The big lesson of the unprecedented Hurricane Irma, and the others, is that we are well into climate change. It is reported that New York City is planning on building a sea wall around its lower perimeter. Miami is planning a major pumping system. New Orleans has installed giant new pumps that unfortunately aren’t working. Conversely, cities throughout the Southwest are facing fresh water shortages.

The reality is that these places are not defensible against the threats. Spending trillions to keep the same location is unaffordable and is just throwing our good money after bad.
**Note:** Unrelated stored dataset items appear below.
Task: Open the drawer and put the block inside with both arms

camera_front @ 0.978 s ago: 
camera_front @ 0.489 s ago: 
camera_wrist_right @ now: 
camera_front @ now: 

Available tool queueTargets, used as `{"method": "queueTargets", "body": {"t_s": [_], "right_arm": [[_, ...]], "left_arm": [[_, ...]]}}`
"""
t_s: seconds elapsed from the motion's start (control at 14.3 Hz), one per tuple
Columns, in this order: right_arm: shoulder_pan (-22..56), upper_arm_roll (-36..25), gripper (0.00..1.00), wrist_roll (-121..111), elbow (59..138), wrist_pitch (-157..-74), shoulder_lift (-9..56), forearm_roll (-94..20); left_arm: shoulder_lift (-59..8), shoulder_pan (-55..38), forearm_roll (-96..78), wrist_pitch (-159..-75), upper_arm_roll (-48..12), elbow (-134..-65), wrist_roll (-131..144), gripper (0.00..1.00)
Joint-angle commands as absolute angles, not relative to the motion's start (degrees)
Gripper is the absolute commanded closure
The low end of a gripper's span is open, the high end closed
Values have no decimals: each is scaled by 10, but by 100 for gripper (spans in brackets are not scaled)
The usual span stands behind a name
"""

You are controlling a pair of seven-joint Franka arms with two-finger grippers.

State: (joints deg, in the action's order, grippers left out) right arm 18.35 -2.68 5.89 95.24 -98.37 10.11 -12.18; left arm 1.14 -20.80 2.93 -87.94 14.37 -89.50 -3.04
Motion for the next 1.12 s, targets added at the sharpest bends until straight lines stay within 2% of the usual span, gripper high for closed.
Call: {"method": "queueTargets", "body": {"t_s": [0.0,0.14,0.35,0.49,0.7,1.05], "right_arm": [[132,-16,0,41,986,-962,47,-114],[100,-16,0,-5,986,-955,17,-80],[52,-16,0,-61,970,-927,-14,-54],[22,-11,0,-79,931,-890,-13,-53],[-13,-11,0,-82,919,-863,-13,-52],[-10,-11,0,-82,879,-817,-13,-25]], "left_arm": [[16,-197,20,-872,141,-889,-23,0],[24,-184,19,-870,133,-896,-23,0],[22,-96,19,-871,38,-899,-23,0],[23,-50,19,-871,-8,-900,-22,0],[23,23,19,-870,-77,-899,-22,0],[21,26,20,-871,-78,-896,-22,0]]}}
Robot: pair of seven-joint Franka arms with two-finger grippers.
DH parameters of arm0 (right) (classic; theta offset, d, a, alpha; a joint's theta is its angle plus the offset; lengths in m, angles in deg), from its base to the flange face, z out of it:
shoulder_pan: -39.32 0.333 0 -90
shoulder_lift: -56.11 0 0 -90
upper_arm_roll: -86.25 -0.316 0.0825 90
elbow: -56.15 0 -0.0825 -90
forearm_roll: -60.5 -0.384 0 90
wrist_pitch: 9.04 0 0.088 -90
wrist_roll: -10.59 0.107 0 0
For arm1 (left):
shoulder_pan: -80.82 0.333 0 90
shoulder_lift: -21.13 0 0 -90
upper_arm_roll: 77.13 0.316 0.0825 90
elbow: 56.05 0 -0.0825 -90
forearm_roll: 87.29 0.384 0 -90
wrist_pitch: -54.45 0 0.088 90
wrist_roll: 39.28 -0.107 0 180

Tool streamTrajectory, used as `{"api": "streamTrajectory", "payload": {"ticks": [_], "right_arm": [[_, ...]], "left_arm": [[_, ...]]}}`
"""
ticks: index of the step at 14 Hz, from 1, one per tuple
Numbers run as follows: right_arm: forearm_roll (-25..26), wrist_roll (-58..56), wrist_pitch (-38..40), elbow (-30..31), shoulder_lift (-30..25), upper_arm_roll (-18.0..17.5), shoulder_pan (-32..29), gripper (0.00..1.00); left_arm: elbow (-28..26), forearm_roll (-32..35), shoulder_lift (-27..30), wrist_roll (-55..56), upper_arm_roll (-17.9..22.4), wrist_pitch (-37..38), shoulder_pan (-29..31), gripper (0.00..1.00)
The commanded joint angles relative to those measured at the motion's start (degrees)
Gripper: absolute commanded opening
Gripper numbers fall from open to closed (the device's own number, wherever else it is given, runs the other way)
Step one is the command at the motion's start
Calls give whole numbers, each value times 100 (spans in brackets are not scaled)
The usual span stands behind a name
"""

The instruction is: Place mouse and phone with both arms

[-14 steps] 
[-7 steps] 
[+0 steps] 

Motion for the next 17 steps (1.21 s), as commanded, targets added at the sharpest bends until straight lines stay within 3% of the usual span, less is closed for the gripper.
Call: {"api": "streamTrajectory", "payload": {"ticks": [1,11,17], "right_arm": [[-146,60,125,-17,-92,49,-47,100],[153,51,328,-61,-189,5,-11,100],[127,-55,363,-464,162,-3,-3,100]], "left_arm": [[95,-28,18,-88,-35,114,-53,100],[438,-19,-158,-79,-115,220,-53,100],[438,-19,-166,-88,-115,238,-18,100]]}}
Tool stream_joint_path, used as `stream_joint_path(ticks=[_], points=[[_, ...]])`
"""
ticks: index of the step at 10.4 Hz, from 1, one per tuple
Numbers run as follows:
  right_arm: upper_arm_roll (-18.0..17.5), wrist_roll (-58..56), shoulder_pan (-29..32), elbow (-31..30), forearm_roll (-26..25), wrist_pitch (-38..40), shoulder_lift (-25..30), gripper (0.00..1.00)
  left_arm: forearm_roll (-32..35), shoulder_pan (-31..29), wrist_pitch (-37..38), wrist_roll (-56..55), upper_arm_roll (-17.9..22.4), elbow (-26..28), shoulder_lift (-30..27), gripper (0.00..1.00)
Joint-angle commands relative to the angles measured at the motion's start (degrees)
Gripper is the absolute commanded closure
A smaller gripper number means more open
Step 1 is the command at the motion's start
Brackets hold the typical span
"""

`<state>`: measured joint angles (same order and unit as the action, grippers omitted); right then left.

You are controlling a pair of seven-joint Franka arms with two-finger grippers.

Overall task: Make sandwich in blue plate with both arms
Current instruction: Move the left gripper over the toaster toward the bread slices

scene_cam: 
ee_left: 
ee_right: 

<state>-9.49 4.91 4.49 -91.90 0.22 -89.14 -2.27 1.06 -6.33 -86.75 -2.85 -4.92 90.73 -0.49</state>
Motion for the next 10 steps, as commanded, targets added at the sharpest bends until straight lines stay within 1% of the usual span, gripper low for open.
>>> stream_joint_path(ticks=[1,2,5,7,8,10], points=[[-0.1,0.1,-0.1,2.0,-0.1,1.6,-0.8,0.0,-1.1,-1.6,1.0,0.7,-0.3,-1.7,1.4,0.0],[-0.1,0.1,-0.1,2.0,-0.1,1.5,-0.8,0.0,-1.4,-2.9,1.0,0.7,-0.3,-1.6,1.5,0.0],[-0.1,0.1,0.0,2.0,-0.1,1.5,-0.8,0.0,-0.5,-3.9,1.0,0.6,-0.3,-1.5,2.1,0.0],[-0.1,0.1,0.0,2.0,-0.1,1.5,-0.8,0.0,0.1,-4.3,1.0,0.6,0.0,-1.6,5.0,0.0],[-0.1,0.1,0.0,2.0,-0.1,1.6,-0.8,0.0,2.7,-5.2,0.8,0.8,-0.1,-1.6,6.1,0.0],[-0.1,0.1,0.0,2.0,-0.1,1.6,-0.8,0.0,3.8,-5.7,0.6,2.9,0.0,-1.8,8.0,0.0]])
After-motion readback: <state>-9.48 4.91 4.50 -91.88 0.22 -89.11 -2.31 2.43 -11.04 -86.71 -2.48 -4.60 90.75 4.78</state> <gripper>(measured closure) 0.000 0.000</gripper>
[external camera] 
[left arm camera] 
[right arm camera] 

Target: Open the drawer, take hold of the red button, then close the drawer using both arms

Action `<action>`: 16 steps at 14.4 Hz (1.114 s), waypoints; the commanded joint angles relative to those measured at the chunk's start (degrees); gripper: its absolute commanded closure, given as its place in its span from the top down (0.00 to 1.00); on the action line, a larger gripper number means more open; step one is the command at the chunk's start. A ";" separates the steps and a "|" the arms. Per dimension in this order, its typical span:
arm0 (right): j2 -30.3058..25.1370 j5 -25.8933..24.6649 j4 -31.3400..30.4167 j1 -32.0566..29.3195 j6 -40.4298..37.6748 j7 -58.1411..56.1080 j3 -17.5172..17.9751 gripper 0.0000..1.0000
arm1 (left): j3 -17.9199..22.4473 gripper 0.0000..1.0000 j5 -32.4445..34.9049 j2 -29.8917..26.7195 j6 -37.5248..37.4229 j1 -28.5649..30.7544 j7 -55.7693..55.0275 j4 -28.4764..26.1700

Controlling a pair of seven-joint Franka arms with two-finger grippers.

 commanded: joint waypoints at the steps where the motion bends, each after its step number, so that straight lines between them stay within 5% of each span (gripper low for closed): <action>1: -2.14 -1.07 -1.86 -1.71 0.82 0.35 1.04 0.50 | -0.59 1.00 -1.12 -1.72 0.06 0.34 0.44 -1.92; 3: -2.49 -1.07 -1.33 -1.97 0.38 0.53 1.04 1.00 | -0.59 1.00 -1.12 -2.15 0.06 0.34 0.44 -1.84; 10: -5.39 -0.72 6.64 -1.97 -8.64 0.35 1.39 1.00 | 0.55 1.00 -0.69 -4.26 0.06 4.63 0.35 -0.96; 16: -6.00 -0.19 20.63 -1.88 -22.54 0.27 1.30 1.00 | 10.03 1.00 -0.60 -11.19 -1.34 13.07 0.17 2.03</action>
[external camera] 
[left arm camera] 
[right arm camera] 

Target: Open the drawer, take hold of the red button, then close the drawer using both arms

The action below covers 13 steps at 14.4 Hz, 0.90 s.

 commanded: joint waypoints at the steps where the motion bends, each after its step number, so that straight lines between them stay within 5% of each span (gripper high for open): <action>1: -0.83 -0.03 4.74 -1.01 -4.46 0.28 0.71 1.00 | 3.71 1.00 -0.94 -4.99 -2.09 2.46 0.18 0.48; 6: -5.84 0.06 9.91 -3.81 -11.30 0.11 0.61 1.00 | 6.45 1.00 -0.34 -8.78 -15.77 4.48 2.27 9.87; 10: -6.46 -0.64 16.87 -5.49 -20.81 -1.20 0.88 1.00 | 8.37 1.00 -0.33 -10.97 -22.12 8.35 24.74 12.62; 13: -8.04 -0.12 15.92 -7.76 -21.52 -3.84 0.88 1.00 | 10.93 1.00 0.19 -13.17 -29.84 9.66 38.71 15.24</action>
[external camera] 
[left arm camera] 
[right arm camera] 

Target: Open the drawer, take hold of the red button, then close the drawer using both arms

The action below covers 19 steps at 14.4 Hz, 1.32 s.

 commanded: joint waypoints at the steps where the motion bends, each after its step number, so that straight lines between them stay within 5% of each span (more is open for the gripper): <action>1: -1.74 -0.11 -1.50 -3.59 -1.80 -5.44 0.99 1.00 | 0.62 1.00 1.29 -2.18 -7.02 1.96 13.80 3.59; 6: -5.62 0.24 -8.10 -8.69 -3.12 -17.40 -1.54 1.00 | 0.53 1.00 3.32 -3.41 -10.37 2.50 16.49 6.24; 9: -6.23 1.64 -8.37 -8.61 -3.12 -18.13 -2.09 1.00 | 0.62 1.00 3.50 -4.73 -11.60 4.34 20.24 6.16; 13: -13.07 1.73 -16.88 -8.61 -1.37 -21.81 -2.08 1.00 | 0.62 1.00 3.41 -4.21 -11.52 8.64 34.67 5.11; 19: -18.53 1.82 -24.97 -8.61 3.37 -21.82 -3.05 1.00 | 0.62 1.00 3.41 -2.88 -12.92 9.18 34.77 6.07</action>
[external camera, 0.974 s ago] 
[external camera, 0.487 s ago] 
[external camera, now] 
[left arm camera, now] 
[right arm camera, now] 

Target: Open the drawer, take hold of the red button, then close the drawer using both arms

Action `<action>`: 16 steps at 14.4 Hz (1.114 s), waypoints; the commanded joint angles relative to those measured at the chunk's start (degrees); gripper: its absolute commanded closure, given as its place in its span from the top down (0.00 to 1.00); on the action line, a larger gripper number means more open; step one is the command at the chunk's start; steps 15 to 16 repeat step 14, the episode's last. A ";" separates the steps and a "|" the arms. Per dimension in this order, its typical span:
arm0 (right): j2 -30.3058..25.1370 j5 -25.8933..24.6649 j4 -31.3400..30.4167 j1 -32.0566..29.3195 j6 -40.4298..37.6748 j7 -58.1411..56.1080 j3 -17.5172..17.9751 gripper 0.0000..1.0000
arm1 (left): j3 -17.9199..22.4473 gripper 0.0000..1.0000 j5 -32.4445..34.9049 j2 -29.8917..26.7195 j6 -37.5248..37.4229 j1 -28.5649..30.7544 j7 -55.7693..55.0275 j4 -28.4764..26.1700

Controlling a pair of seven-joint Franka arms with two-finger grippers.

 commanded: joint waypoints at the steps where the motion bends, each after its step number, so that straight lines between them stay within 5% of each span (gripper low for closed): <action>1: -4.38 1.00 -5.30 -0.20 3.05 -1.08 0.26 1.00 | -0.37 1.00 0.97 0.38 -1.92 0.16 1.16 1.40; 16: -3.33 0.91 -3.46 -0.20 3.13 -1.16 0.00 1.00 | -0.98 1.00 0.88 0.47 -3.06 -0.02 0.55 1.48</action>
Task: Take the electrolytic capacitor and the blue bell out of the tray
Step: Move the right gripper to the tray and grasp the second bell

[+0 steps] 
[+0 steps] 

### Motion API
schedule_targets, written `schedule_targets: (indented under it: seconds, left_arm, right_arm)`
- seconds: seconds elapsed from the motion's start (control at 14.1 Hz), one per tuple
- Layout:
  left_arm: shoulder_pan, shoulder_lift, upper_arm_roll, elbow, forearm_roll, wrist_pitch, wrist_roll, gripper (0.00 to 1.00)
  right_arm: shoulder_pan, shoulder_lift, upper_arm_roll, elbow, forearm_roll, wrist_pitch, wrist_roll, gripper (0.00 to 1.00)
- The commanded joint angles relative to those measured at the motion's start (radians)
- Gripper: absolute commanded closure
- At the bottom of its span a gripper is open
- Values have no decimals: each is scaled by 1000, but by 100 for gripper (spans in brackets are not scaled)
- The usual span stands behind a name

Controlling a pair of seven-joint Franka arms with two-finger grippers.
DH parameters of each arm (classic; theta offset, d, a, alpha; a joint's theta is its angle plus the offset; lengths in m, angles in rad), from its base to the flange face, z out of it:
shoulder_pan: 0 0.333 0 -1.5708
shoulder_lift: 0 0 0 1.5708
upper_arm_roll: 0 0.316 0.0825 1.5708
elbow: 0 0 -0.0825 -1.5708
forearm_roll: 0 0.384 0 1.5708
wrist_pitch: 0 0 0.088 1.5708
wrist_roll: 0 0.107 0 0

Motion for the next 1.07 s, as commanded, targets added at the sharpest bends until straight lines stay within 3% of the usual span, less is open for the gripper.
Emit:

Severely damaged structures should be taken away for salvage. Populations have already been moving away and that kind of migration should be assisted. Coastal and desert cities should be returned to agriculture or natural conditions.



Public investments can be made for inland, efficient, high-density urban housing in cooler and wetter climates. Our industrial society can be made far more efficient and be powered with only renewable energy. But beyond efficiency, major investment can be made in equipment that removes carbon dioxide and methane from the atmosphere. Such technology does exist. Iceland turns captured CO2 into rock. Recycled carbon can make cement, fertilizer, anti-freeze and even consumer products like sneakers. Recycled carbon can replace fossil-fuel feedstocks.

Unfortunately, the fossil-fuel industries are the primary cause of climate change, and are wholly committed to protecting their profits and investment; even while disregarding the greater cost to humanity. The recently bankrupt coal mines are victims of the changing technology in energy, including fracking that produced very cheap natural gas. Solar and wind energy will be coal’s coup de grace.




The silver lining of Hurricane Irma is to point the way to the radical new thinking that holds out hope of waging an existential battle against humanity’s greatest challenge.